Exercise - Among the lines of the records below, copy those that hold the word "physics".

Listed records -

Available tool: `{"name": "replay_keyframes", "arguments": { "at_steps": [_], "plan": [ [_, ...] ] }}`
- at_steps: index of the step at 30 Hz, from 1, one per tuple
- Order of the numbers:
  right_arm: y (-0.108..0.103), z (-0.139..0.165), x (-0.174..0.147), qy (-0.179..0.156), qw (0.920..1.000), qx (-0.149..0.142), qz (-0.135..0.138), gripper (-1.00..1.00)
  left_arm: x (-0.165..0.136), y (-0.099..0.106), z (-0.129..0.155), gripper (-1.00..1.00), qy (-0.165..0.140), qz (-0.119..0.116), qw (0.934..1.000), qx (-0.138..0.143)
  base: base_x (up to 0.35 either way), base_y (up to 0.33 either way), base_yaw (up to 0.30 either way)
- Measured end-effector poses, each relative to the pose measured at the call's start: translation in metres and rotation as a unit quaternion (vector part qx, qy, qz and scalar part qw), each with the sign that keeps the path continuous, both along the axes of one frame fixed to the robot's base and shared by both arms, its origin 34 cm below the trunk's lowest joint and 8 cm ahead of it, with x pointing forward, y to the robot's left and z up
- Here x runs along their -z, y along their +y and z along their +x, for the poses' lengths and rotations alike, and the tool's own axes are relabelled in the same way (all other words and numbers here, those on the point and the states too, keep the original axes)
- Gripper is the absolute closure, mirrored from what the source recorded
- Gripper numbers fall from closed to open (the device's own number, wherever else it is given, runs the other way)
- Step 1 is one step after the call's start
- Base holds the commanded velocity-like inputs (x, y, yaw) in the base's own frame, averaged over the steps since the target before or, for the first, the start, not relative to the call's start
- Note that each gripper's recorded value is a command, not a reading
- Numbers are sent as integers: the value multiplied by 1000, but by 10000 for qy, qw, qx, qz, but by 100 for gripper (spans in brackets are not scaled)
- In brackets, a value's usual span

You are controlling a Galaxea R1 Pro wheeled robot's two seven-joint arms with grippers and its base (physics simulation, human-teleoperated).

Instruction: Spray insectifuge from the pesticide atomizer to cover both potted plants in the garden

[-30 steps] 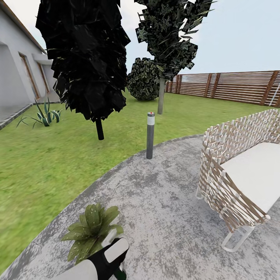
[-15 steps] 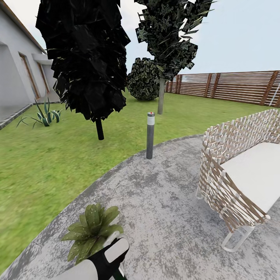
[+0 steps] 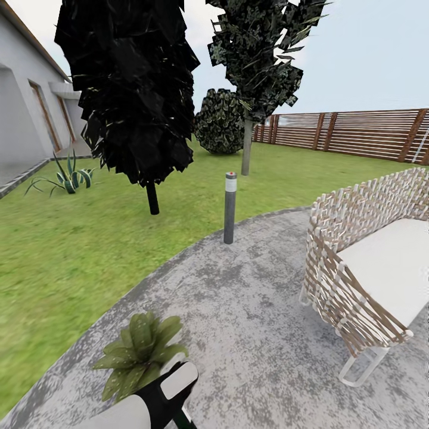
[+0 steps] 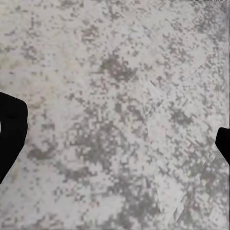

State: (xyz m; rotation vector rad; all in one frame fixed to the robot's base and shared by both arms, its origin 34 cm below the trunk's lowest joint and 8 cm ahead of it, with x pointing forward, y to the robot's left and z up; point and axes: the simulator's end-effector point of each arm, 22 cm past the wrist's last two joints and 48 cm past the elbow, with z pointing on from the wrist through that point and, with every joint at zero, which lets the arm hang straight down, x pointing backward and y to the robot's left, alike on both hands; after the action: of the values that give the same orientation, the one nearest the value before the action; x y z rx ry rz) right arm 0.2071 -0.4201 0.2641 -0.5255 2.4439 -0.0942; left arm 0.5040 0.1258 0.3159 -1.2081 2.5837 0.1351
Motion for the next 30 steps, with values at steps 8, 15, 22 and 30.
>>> {"name": "replay_keyframes", "arguments": {
  "at_steps": [8, 15, 22, 30],
  "plan": [
    [0, 0, 0, 2, 10000, 1, -1, -100, 0, -2, 2, 100, -44, -34, 10000, 9, 125, -291, 0],
    [0, -1, 0, 9, 10000, 3, -2, -100, -4, -2, 9, 100, -205, -17, 9998, -28, 195, -259, 0],
    [0, -1, 0, 12, 10000, -6, 0, -100, -12, 21, 20, 100, -689, 320, 9942, -766, 148, -17, 0],
    [0, -1, 0, 11, 10000, -3, 1, -100, -13, 26, 18, 100, -799, 391, 9907, -1028, 1, 0, 0]
  ]
}}
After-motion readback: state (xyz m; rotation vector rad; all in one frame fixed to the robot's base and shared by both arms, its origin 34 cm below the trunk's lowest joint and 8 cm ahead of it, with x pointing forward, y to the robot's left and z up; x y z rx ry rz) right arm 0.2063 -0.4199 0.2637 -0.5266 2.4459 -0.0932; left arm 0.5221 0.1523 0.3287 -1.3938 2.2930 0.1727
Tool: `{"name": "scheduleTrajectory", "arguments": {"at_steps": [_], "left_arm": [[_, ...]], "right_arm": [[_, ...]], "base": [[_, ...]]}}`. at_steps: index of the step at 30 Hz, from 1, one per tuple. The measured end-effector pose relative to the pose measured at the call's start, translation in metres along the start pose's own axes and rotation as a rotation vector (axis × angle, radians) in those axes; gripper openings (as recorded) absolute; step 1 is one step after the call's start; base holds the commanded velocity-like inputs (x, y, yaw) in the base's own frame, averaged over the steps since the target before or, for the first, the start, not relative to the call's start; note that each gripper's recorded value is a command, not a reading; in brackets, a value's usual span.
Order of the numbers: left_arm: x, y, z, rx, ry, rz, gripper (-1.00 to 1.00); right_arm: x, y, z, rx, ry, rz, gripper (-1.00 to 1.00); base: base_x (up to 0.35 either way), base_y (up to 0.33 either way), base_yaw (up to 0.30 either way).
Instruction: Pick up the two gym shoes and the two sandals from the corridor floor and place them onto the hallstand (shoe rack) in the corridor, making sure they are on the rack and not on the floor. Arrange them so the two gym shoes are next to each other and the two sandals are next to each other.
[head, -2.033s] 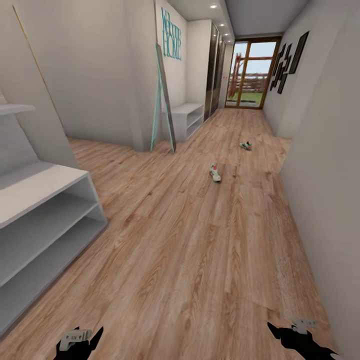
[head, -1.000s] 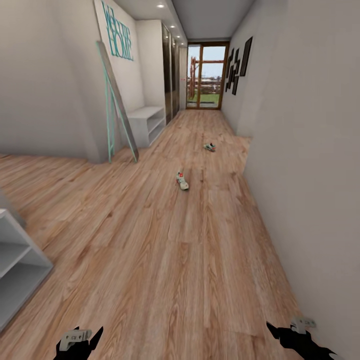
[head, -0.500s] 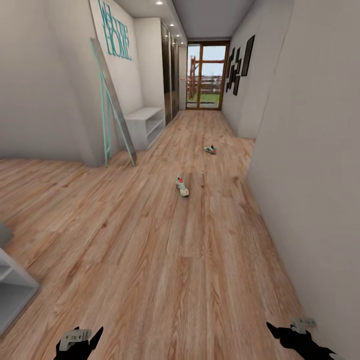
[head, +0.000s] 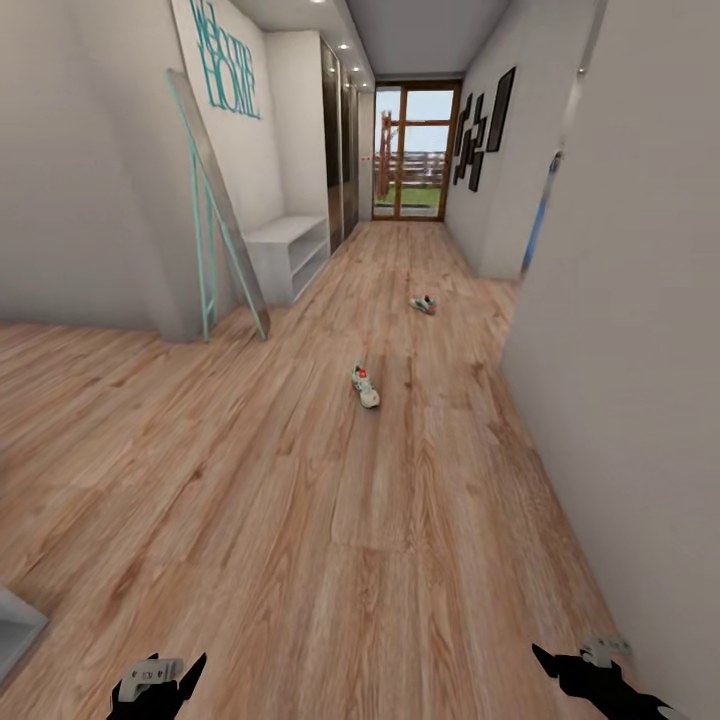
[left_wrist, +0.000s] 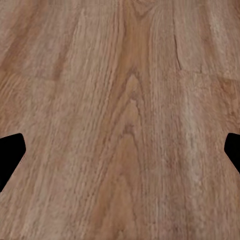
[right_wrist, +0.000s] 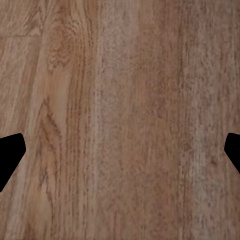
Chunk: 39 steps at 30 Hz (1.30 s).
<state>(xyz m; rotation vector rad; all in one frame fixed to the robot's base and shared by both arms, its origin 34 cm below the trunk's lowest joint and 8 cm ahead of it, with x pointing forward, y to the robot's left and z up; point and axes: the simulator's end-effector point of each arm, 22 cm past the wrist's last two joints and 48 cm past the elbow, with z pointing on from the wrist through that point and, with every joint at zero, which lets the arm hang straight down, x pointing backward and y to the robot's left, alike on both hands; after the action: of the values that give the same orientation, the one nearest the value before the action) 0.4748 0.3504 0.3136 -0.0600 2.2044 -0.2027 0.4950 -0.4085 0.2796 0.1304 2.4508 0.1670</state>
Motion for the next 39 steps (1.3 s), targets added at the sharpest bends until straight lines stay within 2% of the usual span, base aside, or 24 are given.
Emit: {"name": "scheduleTrajectory", "arguments": {"at_steps": [39], "left_arm": [[-0.0001, 0.0002, 0.0, 0.0, 0.0, 0.0, 1.0]], "right_arm": [[0.0001, 0.0009, 0.0003, -0.001, -0.001, 0.0, 1.0]], "base": [[0.339, 0.131, 0.0]]}}
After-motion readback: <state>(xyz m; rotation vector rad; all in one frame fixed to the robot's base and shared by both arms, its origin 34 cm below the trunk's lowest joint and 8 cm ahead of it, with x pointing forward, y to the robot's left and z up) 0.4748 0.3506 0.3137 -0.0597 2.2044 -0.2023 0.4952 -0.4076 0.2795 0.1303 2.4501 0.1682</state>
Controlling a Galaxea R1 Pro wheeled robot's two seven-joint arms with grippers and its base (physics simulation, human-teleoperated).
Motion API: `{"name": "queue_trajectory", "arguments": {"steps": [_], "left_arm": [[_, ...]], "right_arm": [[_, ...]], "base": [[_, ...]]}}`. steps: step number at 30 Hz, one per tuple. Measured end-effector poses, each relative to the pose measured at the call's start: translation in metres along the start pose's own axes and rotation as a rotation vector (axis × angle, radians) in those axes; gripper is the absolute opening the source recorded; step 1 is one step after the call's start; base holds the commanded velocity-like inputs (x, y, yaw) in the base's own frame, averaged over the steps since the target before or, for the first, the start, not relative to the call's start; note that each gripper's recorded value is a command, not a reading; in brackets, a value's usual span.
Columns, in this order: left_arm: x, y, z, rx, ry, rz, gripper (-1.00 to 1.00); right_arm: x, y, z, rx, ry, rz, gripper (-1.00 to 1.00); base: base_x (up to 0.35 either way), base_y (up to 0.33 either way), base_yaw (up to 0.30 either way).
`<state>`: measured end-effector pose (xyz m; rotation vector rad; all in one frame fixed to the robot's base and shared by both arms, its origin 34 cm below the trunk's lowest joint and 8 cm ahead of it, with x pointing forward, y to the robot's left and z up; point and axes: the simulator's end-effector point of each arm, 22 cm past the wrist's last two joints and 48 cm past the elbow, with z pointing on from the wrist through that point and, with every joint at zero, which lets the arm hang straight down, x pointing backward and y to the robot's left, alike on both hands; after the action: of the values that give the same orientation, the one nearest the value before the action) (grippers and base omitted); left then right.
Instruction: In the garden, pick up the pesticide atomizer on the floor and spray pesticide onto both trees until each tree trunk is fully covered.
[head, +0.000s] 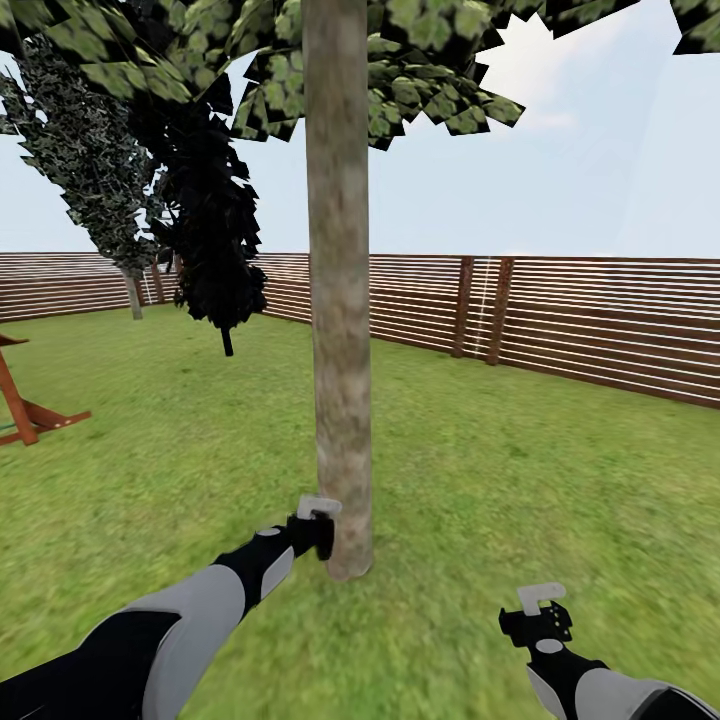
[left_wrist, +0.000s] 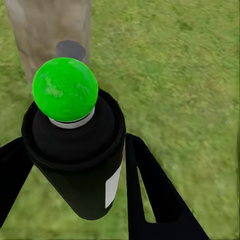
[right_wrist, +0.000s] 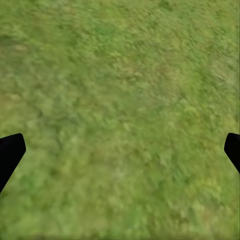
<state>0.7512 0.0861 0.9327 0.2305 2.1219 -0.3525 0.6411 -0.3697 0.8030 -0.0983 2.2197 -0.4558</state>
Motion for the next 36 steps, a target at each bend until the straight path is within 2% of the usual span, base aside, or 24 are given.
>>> {"name": "queue_trajectory", "arguments": {"steps": [5,7,8,11,26,36], "left_arm": [[-0.012,0.007,-0.001,-0.026,0.027,-0.011,-1.00],[-0.015,0.014,-0.001,-0.068,0.018,-0.010,-1.00],[-0.021,0.017,-0.001,-0.099,-0.009,-0.007,-1.00],[-0.029,0.023,-0.002,-0.128,-0.044,-0.003,-1.00],[-0.029,0.023,-0.002,-0.130,-0.053,-0.001,-1.00],[-0.028,0.023,-0.002,-0.130,-0.051,-0.001,-1.00]], "right_arm": [[0.000,0.000,0.000,0.001,0.001,0.000,1.00],[0.000,0.000,0.000,0.001,0.001,0.000,1.00],[0.000,0.000,0.000,0.001,0.000,0.000,1.00],[0.000,0.000,0.000,0.001,0.000,0.000,1.00],[0.000,-0.001,0.000,0.002,-0.001,0.000,1.00],[0.000,0.000,0.000,0.001,-0.001,0.000,1.00]], "base": [[0.000,0.000,0.000],[0.000,0.000,0.000],[0.000,0.000,0.000],[0.000,0.000,0.000],[0.140,0.000,0.000],[0.016,0.000,-0.036]]}}
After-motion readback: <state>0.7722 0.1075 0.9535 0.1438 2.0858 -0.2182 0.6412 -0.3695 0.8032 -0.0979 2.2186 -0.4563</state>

Answer section -
You are controlling a Galaxea R1 Pro wheeled robot's two seven-joint arms with grippers and its base (physics simulation, human-teleoperated).
Controlling a Galaxea R1 Pro wheeled robot's two seven-joint arms with grippers and its base (physics simulation, human-teleoperated).

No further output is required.